Я надеялся на свою дипломатию (ведь я не отвергал их планы, а предлагал выждать более подходящего момента). Увы! Они остались глухи к моим доводам. Пришлось потревожить Эрика. Но он чувствовал себя совсем плохо и ограничился словами: – Поступайте, как хотите. Я останусь здесь, на «Таити Нуи-II». Я тоже решительно заявил, что не покину плот; таким образом, мятежной тройке пришлось бы обходиться без штурмана. После этого Жан и Ханс образумились, но Хуанито только еще больше озлобился. Некоторое время он сидел на углу крыши, погруженный в мрачные размышления, потом вдруг встал и вызывающе объявил, что выбросит за борт весь провиант и питьевую воду, «чтобы разом положить конец нашим мучениям».

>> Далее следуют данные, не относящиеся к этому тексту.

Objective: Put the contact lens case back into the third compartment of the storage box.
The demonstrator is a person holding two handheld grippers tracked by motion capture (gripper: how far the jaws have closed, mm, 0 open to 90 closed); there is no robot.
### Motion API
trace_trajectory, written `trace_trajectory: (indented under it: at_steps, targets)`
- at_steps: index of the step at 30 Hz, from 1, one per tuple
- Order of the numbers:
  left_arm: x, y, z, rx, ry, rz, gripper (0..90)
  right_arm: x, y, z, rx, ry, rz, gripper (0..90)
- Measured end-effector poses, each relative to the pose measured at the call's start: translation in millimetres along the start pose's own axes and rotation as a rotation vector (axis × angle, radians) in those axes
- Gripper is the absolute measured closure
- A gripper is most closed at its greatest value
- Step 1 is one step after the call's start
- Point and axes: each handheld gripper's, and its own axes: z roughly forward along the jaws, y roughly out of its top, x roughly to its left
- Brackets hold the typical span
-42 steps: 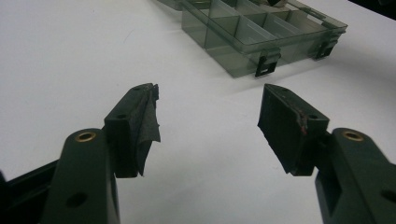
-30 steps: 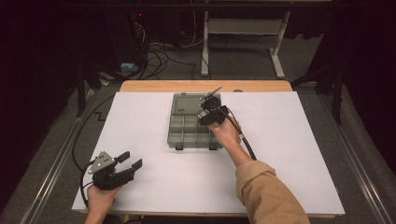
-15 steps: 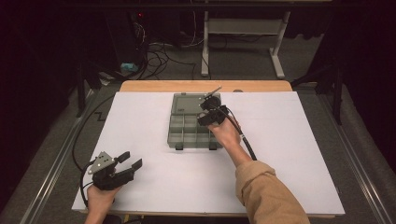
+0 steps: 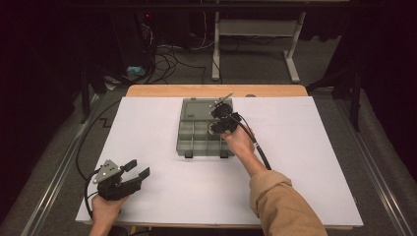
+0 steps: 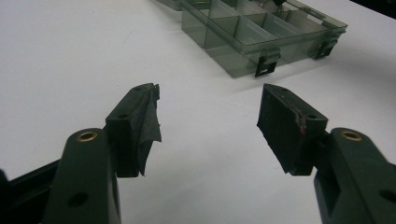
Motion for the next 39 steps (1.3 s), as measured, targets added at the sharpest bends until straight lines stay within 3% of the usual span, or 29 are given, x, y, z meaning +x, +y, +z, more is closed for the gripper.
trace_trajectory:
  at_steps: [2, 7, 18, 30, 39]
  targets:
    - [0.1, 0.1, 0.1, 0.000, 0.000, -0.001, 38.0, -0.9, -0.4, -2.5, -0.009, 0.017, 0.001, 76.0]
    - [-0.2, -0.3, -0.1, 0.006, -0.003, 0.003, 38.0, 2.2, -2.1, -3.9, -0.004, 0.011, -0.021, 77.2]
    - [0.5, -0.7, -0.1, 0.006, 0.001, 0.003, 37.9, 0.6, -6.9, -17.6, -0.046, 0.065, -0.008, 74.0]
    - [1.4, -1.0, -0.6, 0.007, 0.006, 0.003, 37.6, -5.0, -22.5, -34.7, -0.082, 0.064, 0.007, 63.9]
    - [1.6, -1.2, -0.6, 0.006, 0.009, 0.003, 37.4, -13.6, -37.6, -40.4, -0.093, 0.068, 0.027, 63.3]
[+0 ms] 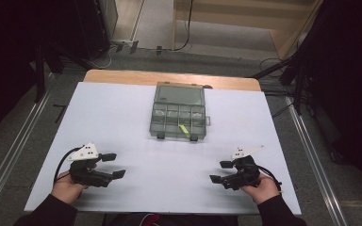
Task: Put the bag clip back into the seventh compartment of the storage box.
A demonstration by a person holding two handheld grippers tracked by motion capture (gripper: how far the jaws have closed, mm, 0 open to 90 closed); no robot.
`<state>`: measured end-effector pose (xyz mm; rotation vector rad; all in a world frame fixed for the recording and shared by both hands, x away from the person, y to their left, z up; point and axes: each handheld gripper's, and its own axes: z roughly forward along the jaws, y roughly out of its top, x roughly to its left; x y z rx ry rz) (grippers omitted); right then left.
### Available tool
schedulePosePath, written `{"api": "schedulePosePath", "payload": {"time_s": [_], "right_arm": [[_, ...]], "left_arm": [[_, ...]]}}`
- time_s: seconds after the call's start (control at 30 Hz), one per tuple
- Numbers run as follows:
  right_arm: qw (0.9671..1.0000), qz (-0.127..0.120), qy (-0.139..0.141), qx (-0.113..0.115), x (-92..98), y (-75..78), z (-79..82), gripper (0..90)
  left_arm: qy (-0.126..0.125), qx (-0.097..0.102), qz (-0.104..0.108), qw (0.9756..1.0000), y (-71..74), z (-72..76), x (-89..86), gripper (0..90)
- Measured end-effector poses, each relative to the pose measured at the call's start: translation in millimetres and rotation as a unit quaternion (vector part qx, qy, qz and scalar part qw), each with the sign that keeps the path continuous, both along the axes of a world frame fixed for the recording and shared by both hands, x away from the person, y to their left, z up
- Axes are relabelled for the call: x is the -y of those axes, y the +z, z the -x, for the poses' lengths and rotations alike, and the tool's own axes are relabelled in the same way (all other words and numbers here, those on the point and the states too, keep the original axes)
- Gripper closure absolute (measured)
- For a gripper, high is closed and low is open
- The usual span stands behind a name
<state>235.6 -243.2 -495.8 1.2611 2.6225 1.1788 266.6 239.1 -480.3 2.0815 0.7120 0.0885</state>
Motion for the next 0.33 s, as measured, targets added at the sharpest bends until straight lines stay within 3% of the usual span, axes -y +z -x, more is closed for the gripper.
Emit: {"api": "schedulePosePath", "payload": {"time_s": [0.33], "right_arm": [[1.0000,-0.007,0.001,-0.002,-0.2,0.3,0.4,23.5]], "left_arm": [[-0.002,0.001,-0.001,1.0000,0.3,-0.2,0.8,23.4]]}}
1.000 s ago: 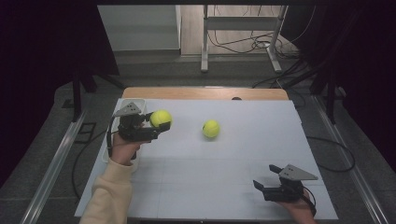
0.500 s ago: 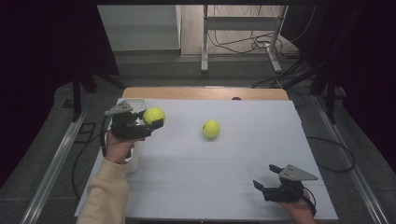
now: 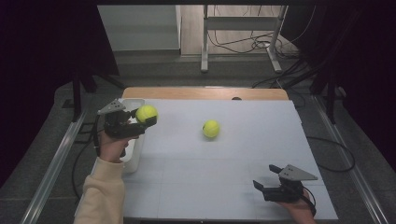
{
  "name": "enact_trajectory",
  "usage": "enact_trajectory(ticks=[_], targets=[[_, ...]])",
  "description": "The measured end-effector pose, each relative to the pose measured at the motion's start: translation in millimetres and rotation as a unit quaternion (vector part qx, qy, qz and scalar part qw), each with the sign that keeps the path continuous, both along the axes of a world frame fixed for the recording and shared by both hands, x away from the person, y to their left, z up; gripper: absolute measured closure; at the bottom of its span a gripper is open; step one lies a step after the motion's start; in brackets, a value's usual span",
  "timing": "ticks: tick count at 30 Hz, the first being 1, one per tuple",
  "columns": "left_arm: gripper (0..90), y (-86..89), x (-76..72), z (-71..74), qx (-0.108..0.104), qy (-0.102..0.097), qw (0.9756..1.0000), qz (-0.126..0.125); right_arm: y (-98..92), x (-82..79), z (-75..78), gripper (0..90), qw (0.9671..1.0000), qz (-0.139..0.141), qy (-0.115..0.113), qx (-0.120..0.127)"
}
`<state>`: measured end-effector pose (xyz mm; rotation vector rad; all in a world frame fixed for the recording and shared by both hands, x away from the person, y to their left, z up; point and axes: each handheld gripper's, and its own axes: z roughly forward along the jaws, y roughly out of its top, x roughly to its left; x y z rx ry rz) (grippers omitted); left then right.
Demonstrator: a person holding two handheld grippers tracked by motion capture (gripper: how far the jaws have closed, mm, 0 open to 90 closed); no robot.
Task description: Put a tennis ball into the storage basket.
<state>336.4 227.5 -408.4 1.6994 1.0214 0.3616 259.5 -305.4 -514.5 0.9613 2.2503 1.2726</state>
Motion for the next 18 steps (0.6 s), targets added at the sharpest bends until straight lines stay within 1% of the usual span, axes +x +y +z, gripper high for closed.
enact_trajectory(ticks=[14,18], targets=[[26.5,16.1,0.8,-1.9,-0.007,0.003,0.9997,0.024,0.0,0.0,0.0,11.6,1.0000,-0.001,0.000,0.000],[26.5,18.0,2.7,-3.8,-0.001,0.006,0.9994,0.035,0.3,0.0,0.1,11.6,1.0000,0.000,0.000,0.000]])
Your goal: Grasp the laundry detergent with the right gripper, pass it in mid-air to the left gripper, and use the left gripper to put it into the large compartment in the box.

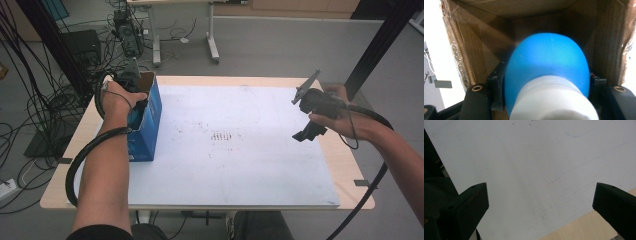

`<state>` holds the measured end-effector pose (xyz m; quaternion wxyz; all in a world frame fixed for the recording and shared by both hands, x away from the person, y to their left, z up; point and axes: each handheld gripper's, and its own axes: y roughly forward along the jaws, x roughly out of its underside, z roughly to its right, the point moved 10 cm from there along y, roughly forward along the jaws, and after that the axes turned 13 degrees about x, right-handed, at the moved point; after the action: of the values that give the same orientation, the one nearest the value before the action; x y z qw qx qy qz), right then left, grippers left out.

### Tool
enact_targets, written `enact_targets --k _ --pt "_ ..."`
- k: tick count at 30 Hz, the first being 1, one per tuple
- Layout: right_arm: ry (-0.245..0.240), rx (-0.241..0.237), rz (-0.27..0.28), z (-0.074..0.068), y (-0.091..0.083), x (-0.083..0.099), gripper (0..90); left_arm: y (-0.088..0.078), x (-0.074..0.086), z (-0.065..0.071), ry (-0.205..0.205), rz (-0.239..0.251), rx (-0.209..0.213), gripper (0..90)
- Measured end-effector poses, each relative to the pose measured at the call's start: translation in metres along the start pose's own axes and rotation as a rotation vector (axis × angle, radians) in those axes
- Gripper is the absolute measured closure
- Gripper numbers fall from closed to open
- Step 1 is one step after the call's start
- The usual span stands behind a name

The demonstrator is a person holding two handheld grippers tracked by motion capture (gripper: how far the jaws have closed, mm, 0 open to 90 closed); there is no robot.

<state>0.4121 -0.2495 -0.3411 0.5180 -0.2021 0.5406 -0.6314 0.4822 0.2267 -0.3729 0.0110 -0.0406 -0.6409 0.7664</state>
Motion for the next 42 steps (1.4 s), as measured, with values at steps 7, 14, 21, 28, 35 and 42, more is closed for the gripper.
enact_targets --k 7,14,21,28,35,42 --pt "-0.002 0.001 -0.003 -0.0002 0.0000 0.0001 0.3 -0.0001 0.0000 -0.0005 0.000 0.001 0.002 36.3" --pt "-0.004 -0.001 -0.004 -0.0007 0.0007 -0.0004 0.4 0.0001 -0.0002 -0.0010 0.000 0.000 0.002 35.9" --pt "-0.002 -0.002 -0.004 -0.0005 0.0015 0.0005 0.3 0.0004 -0.0001 -0.0012 0.000 -0.001 0.002 35.6" --pt "0.000 -0.002 -0.004 0.0003 0.0016 0.0017 0.3 0.0003 0.0000 -0.0011 0.003 -0.001 -0.001 36.0" --pt "0.000 -0.001 -0.003 0.0005 0.0014 0.0023 0.3 0.0005 -0.0001 -0.0008 0.003 -0.002 0.000 36.1" --pt "0.003 -0.002 -0.003 0.0007 0.0015 0.0024 0.3 0.0008 -0.0003 -0.0010 0.004 -0.002 0.001 36.2"
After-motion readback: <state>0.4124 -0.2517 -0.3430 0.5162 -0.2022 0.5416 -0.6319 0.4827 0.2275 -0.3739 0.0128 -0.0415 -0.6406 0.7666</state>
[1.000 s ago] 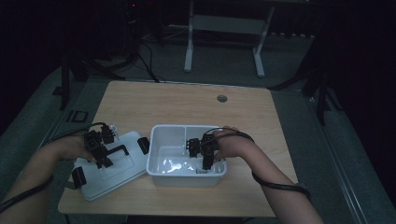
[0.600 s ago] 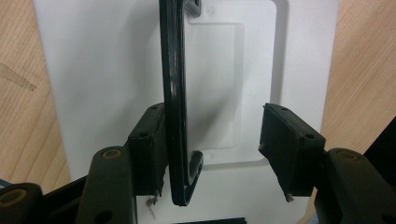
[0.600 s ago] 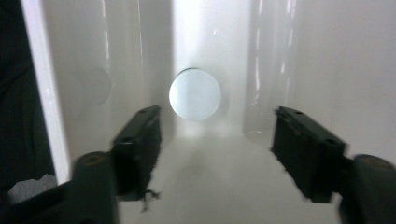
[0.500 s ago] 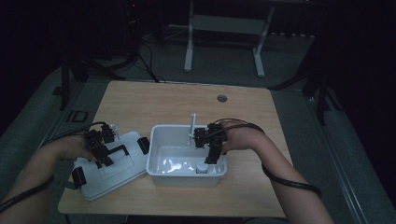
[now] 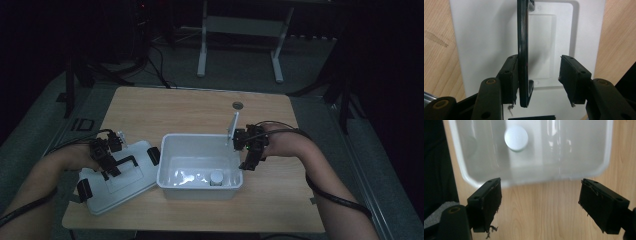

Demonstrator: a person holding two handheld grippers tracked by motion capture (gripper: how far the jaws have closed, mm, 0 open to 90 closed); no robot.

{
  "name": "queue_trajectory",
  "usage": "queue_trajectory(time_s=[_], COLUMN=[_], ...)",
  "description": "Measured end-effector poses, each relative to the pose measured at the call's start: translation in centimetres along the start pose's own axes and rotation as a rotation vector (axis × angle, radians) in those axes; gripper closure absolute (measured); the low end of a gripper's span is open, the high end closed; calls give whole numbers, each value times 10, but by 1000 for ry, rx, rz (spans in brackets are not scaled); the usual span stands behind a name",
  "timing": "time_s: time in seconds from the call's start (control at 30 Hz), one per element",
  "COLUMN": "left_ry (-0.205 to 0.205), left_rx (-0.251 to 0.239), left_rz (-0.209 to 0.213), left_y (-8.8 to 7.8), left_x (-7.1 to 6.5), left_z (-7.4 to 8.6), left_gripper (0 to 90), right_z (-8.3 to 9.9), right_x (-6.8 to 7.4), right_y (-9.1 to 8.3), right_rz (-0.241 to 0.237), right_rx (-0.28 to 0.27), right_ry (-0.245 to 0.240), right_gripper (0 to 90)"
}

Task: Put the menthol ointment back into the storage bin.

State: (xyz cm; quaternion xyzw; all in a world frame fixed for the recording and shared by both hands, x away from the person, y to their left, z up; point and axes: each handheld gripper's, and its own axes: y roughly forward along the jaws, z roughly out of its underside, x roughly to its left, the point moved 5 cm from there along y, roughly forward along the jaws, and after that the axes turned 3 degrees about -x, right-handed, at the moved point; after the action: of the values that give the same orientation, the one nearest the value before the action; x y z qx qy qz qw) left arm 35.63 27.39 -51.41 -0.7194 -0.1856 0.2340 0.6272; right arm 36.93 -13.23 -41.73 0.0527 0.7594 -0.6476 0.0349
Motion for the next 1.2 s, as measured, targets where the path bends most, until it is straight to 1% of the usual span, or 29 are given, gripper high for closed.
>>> queue_trajectory(time_s=[0.07,0.1,0.13,0.2,0.23,0.27,0.33,0.4,0.43,0.5,0.57,0.6,0.63,0.7,0.8,0.9,1.0,1.07,1.17,1.2], left_ry=[-2,-3,-5,-1,-3,-1,-3,-1,0,7,11,11,14,12,14,21,22,22,26,24], left_rx=[1,3,3,3,1,1,7,10,14,22,32,37,43,54,55,62,68,70,79,77], left_rz=[5,2,7,8,11,11,12,15,12,21,22,32,29,31,22,6,7,7,-5,-1], left_y=[0,0,0,-1,-1,-1,-1,-1,-1,-2,-3,-4,-4,-5,-6,-4,-1,-1,0,1], left_x=[0,0,-1,-1,-1,-1,-1,-1,-1,-1,-2,-2,-2,-2,-2,-1,1,1,6,7], left_z=[0,1,1,1,2,2,4,5,6,7,8,9,9,10,9,8,7,7,4,4], left_gripper=[510,526,526,526,526,530,539,548,563,590,618,629,630,643,642,639,641,644,686,691], right_z=[8,14,18,27,31,35,44,53,59,66,73,77,81,86,95,102,105,106,107,108], right_x=[-1,-2,-2,-1,-1,-1,1,1,2,2,4,5,6,8,12,12,14,14,15,15], right_y=[0,2,3,8,10,13,21,29,34,41,47,50,53,58,67,72,74,74,76,76], right_rz=[2,10,11,-3,-2,0,-15,-11,-18,-13,-33,-36,-42,-46,-54,-31,-42,-48,-53,-53], right_rx=[6,20,30,39,43,40,34,44,52,59,56,58,56,56,62,76,66,63,64,66], right_ry=[14,20,25,43,45,47,63,76,87,87,107,108,119,126,136,152,165,162,166,168], right_gripper=[183,183,183,183,184,185,186,186,186,186,186,186,186,187,187,188,188,188,188,188])
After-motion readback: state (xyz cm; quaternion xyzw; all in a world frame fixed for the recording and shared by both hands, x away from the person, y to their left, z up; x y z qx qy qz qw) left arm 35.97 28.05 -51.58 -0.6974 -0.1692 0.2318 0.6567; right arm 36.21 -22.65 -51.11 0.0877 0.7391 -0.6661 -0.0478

Конечно, он не посмел выполнить свою угрозу, однако было ясно, что за ним надо следить в оба.
Ночь прошла тревожно, я никак не мог уснуть. Зато Хуанито спал как убитый и на следующий день вел себя гораздо спокойнее. Он с виноватым видом следил, как мы работаем, а на третий день не выдержал – спустился с крыши и предложил свою помощь. Я кивнул, и Хуанито энергично взялся за дело.
Увы, рвения хватило ненадолго. Уже на следующий день Хуанито взбунтовался, на этот раз из-за рациона. Если бы он пожаловался на скудность и однообразие пищи вообще, я бы не удивился. Если бы он пожаловался на невыносимую жажду и потребовал больше воды, я бы понял его еще скорее: наша дистилляционная установка сломалась, и мы уже несколько дней тщетно пытались починить ее. Но требовать меду, от которого только сильнее хочется пить, – это же нелепо! Просто Хуанито хотел досадить больному Эрику, которому мед и сгущенное молоко были необходимы, поскольку он ничего больше не мог есть.
Я было приготовился отчитать Хуанито за низость; вдруг Жан и Ханс примкнули к нему и потребовали поделить оставшиеся банки меда поровну между всеми. Думаю, что и тут дело было не столько в меде, сколько в более или менее осознанном протесте против Эрика, которого они считали повинным в наших злоключениях.
Я без слов достал три банки и отдал им. Правда, уже через несколько часов я пожалел о своей слабости и убедился, сколь опасно становиться на путь уступок. На плоту разыгралась новая драма, и снова в главной роли выступил Хуанито.
Только что он жаловался на маленькие рационы, а когда Жан приготовил обед и подал свежую рыбу и макароны, вдруг отказался есть! Нам этот каприз ничем не грозил, и мы лишь пожали плечами. Тогда Хуанито схватил топор и, не говоря ни слова, перерубил веревки, которыми были привязаны к борту эвкалиптовые бушприты. Мы, точно сговорившись, смотрели в другую сторону, изображая полное равнодушие, но сами лихорадочно думали, как поступить. Наконец я обратился к Жану:
– Послушай, Жан, если тебе не трудно, смастери еще одно весло. Пусть будет запасное, вдруг наше сломается.
Жан сразу смекнул, в чем дело, и спустился с крыши на палубу.
– Молодец, Хуанито, это как раз то, что надо, – решительно сказал он и нагнулся к жердям.
– Не смей трогать, слышишь! – угрожающе прошипел Хуанито, наступая на Жана.